Nonetheless, IJM Plantations said it is adopting a cautiously optimistic outlook for the financial year ending March 31, 2021 (FY21).

“While the above factors can be bullish, there could always potentially be a pullback in prices amid pressure from rising stock levels towards year end, in line with palm oil production potentially outweighing total exports and consumption.

“However, recent revelations — that many planters are in a real and substantial shortage of workers, thus hampering [their] operations, especially during the seasonal peak, affecting crop recovery from the trees — will render support to present CPO prices,” it said.

At the same time, it noted that overall crop production and CPO production in FY21 may end up lower than in FY20.
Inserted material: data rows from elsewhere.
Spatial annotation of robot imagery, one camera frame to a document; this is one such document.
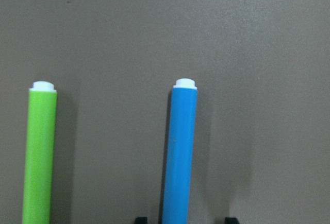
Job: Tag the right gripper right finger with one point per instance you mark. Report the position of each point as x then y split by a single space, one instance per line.
231 220

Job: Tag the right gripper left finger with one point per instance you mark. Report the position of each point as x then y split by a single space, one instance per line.
141 220

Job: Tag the blue marker pen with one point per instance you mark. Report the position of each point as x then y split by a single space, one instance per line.
180 150

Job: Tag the green marker pen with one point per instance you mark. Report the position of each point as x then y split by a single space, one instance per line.
41 117

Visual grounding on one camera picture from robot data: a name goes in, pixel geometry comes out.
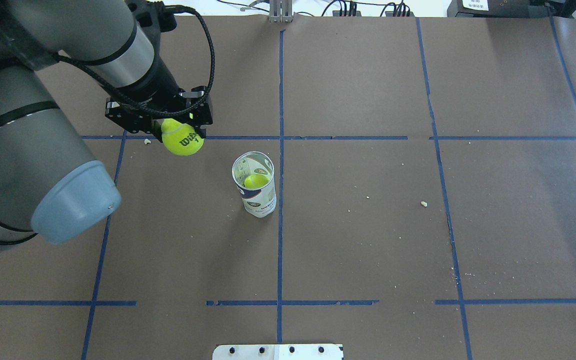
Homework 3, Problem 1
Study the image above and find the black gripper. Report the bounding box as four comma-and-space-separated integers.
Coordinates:
105, 60, 214, 143

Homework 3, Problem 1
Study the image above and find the yellow Wilson tennis ball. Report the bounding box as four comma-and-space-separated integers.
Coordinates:
161, 118, 205, 157

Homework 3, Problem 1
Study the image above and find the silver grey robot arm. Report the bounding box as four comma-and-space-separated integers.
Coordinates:
0, 0, 216, 253

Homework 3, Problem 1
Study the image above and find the clear tennis ball can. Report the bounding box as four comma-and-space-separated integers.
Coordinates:
231, 151, 277, 218

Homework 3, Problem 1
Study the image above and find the tennis ball inside can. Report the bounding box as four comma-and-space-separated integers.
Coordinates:
243, 173, 270, 189

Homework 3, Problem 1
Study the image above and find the brown paper table cover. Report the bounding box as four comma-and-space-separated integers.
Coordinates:
0, 15, 576, 360

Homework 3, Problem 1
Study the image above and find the black computer box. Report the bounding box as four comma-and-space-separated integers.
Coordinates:
446, 0, 552, 19

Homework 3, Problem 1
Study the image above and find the black braided cable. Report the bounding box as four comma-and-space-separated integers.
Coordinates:
53, 4, 216, 118

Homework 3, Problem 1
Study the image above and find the aluminium frame post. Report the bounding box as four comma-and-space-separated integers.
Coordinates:
268, 0, 295, 23

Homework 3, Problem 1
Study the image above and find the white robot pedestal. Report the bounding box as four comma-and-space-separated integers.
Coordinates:
212, 343, 345, 360

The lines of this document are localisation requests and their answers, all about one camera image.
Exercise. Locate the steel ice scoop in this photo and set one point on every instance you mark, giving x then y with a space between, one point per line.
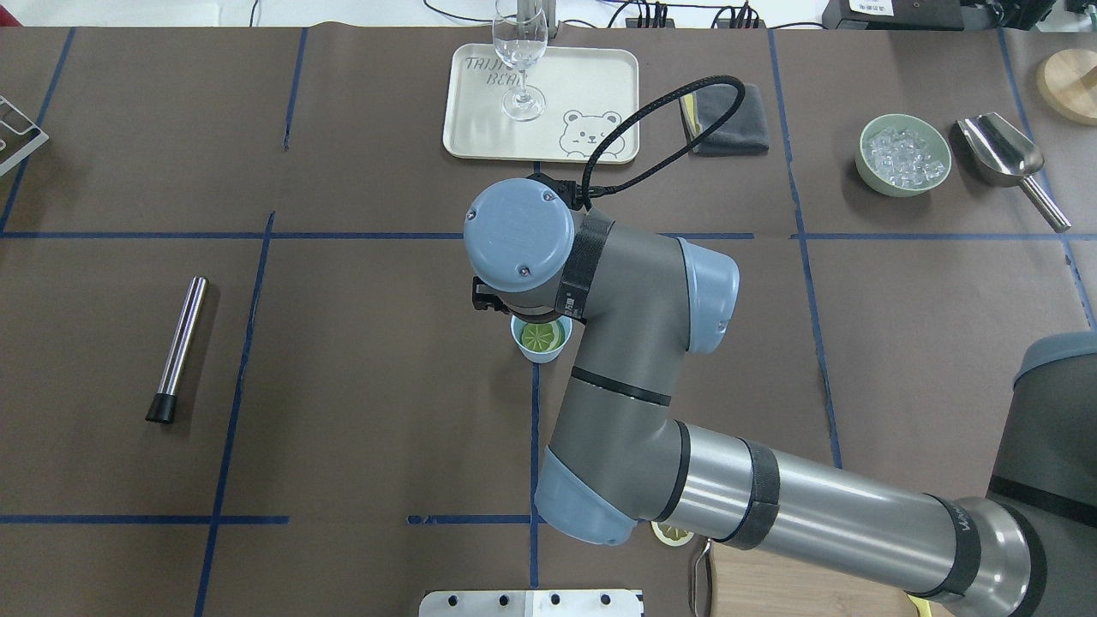
1005 157

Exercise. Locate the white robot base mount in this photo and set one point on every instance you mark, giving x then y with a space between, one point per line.
567 602

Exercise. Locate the white wire cup rack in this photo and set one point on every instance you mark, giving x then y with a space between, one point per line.
20 136

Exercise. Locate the green bowl of ice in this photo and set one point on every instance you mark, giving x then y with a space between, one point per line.
902 156

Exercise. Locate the bamboo cutting board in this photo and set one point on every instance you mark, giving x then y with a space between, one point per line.
756 583

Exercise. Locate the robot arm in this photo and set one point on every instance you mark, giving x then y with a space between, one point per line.
616 457

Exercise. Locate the light blue plastic cup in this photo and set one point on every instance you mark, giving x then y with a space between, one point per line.
516 326

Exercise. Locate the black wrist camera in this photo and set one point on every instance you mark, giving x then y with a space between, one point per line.
485 297

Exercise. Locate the yellow plastic knife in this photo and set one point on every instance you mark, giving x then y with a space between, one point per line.
922 606

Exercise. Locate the yellow lemon half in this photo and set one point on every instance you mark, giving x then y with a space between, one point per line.
541 338

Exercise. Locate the clear wine glass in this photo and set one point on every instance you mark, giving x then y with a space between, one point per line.
520 32

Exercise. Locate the grey folded cloth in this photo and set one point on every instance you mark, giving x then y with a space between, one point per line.
745 133

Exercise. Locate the cream bear serving tray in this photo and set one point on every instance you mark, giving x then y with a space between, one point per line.
589 92

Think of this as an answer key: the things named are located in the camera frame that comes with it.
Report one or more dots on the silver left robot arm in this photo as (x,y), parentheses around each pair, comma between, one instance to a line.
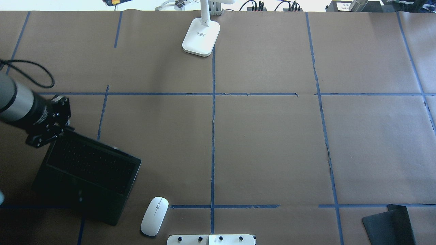
(23,108)

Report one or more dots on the black mouse pad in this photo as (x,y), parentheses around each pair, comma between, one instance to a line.
(392,227)

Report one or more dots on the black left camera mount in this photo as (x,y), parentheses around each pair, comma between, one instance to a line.
(58,128)

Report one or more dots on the grey laptop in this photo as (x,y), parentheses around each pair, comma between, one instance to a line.
(87,175)

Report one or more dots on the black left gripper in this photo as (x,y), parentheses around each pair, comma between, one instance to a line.
(38,115)

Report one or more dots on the white computer mouse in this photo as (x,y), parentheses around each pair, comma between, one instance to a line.
(154,216)

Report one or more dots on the silver metal cylinder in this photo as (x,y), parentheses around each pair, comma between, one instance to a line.
(357,5)

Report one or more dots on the white desk lamp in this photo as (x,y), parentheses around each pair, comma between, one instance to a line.
(202,33)

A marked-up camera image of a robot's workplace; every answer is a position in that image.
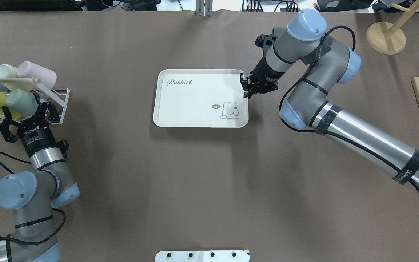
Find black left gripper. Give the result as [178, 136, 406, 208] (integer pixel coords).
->
[0, 102, 60, 157]

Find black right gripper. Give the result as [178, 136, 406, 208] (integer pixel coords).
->
[240, 60, 284, 99]

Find green cup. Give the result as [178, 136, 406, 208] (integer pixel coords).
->
[6, 89, 38, 117]

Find white wire cup rack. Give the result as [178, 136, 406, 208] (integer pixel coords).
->
[0, 78, 70, 124]

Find cream rabbit tray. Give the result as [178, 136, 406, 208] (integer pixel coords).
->
[153, 69, 249, 128]

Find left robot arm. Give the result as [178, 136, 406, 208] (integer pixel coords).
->
[0, 102, 80, 262]

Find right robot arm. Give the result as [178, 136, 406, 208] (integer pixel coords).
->
[240, 9, 419, 196]

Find pink cup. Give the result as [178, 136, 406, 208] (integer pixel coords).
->
[16, 61, 57, 89]

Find cream cup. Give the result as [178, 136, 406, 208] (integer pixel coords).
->
[0, 64, 32, 92]

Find wooden mug tree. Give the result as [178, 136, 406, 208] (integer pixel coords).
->
[366, 0, 419, 55]

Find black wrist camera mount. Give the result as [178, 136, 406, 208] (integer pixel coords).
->
[57, 139, 69, 158]

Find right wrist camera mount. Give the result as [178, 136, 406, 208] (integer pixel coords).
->
[255, 28, 283, 55]

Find aluminium frame post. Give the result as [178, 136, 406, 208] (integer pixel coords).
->
[195, 0, 214, 17]

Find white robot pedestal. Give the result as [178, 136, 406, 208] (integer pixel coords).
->
[154, 250, 251, 262]
The planter said crop production is expected to be lower this year due to delayed effects of the dry weather in August and November 2019 across palm oil cultivation areas in Malaysia and Indonesia, combined with reduced fertiliser input among growers.

The labour shortage will also affect crop production, especially in Malaysia, by impeding harvesting in the coming peak production season, with industry-wide losses in crop yields expected to be high.
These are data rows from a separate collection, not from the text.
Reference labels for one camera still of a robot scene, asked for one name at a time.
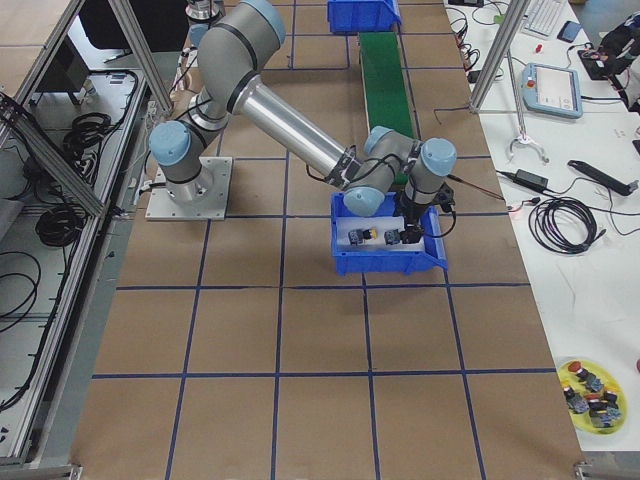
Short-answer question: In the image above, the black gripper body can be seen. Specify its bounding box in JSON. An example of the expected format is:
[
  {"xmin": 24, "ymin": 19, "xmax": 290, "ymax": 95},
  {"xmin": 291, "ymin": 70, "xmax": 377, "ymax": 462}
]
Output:
[{"xmin": 397, "ymin": 197, "xmax": 434, "ymax": 244}]

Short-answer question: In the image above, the yellow push button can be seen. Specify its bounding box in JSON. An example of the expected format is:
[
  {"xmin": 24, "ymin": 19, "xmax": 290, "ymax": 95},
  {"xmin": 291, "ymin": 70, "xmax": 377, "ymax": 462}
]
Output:
[{"xmin": 347, "ymin": 228, "xmax": 378, "ymax": 246}]

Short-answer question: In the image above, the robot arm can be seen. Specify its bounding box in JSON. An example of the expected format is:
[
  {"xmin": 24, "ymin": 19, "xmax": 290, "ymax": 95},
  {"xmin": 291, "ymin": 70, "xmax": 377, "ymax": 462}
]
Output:
[
  {"xmin": 185, "ymin": 0, "xmax": 225, "ymax": 48},
  {"xmin": 149, "ymin": 1, "xmax": 457, "ymax": 244}
]

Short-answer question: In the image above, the yellow plate of buttons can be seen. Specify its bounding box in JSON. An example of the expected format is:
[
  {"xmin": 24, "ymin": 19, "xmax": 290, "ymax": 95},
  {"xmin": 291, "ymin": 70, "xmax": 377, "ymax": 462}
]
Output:
[{"xmin": 557, "ymin": 359, "xmax": 628, "ymax": 435}]

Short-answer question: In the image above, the white foam pad right bin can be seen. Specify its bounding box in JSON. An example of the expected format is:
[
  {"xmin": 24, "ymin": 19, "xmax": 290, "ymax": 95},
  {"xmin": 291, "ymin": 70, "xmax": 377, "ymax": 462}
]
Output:
[{"xmin": 334, "ymin": 216, "xmax": 425, "ymax": 253}]

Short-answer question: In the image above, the right blue bin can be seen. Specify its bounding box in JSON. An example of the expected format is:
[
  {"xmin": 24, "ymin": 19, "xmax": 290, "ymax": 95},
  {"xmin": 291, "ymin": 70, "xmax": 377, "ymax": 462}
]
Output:
[{"xmin": 331, "ymin": 193, "xmax": 448, "ymax": 275}]

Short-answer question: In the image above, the blue bin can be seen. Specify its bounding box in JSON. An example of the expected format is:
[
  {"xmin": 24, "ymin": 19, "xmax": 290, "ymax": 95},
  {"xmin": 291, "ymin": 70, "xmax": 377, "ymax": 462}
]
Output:
[
  {"xmin": 331, "ymin": 193, "xmax": 448, "ymax": 275},
  {"xmin": 327, "ymin": 0, "xmax": 402, "ymax": 34}
]

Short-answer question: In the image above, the green conveyor belt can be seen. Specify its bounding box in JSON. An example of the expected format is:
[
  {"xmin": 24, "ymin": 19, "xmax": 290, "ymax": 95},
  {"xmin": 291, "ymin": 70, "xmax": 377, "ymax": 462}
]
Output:
[{"xmin": 358, "ymin": 31, "xmax": 425, "ymax": 187}]

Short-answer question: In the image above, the black power adapter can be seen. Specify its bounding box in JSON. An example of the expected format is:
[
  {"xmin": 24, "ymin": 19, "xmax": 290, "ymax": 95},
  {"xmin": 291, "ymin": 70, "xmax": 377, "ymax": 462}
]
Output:
[{"xmin": 499, "ymin": 169, "xmax": 548, "ymax": 193}]

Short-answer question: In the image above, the reacher grabber tool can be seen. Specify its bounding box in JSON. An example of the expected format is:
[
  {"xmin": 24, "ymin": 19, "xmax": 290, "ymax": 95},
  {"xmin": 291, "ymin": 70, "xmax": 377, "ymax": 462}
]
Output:
[{"xmin": 504, "ymin": 0, "xmax": 551, "ymax": 164}]

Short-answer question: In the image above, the teach pendant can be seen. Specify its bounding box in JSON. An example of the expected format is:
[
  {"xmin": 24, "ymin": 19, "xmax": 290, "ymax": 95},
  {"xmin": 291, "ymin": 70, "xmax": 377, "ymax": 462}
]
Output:
[{"xmin": 521, "ymin": 63, "xmax": 583, "ymax": 119}]

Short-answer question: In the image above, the left blue bin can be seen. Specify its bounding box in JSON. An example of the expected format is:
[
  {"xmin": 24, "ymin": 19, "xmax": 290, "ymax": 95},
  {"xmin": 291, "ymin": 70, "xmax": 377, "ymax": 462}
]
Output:
[{"xmin": 327, "ymin": 0, "xmax": 402, "ymax": 34}]

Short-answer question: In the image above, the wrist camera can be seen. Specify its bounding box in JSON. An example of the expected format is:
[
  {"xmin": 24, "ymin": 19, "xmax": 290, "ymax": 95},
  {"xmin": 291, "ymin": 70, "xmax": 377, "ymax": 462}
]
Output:
[{"xmin": 435, "ymin": 182, "xmax": 455, "ymax": 213}]

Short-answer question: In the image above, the red black conveyor wire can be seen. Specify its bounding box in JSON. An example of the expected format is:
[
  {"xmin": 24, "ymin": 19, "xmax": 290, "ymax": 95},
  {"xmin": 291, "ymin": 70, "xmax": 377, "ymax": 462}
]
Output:
[{"xmin": 447, "ymin": 172, "xmax": 506, "ymax": 201}]

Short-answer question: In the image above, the coiled black cable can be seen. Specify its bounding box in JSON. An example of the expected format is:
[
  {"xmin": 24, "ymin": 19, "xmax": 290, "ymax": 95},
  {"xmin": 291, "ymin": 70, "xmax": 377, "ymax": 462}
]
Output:
[{"xmin": 528, "ymin": 197, "xmax": 609, "ymax": 255}]

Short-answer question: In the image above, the aluminium frame post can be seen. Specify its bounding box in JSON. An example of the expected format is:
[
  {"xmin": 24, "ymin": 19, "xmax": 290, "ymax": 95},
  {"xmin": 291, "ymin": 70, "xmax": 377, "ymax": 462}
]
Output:
[{"xmin": 469, "ymin": 0, "xmax": 530, "ymax": 113}]

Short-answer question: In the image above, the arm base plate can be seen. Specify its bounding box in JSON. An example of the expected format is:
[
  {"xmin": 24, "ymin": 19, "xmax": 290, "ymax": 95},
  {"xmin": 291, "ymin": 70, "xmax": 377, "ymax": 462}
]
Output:
[{"xmin": 146, "ymin": 156, "xmax": 233, "ymax": 221}]

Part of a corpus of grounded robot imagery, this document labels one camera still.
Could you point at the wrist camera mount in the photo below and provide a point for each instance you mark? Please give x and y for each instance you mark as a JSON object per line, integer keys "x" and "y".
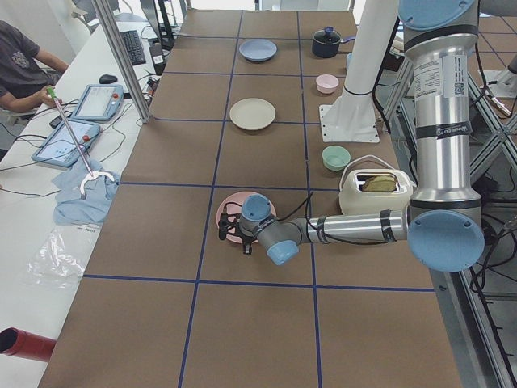
{"x": 225, "y": 226}

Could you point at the teach pendant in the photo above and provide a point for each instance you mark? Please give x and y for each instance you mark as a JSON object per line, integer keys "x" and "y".
{"x": 99, "y": 102}
{"x": 59, "y": 148}

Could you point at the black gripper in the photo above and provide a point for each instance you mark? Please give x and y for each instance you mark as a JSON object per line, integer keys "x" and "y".
{"x": 244, "y": 238}

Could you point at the pink bowl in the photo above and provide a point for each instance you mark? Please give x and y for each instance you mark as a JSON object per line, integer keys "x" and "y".
{"x": 327, "y": 83}

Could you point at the red cylinder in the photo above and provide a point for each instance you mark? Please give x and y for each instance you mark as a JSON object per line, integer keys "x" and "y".
{"x": 27, "y": 345}

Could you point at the lower teach pendant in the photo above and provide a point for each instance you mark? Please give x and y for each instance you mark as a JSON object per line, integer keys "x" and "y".
{"x": 59, "y": 148}

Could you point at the pink plate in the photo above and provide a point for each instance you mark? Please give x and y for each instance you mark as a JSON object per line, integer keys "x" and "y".
{"x": 233, "y": 206}

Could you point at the upper teach pendant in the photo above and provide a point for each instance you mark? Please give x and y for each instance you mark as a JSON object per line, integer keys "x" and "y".
{"x": 99, "y": 102}

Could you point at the cream toaster with bread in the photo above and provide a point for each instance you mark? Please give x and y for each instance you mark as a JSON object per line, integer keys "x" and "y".
{"x": 369, "y": 184}

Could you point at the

CPO production of many mills is also expected to be lower given lower oil extraction rates (OERs) due to poor bunch formation following lower pollination efficiency due to the dry weather.

In addition, the likelihood of La Niña (wet weather) from September to November has increased to 60% from 30% previously.

“The reality of a La Niña at the end of the year would also further dampen any prospects of higher crop production. During the incessant wet season, operations — from harvesting to crop evacuation as well as palm product quality — will be hampered,” IJM Plantations said.

That being said, global demand for palm is poised to recover due to easing lockdowns and major consumers such as China and India making market-boosting purchases to replenish dwindling stocks.

The usage of more palm oil in biofuels, particularly in Indonesia, will also serve to lower stocks and increase prices.

For the first quarter ended June 30, 2020 (1QFY21), the planter returned to the black with a net profit of RM82.12 million, from a net loss of RM76.39 million for 4QFY20 and RM4.78 million in net loss for 1QFY20.

The greater earnings were attributed to RM91.74 million in foreign exchange (forex) gains.

Quarterly revenue stood at RM205.99 million, up from RM95.39 million for 4QFY20 and 54.8% higher year-on-year from RM133.07 million for 1QFY20, following higher commodity prices and sales volume.

Shares in IJM Plantations were up by 1.62% or three sen at RM1.88 at 3.28pm today, valuing it at some RM1.66 billion. It saw 812,200 shares transacted.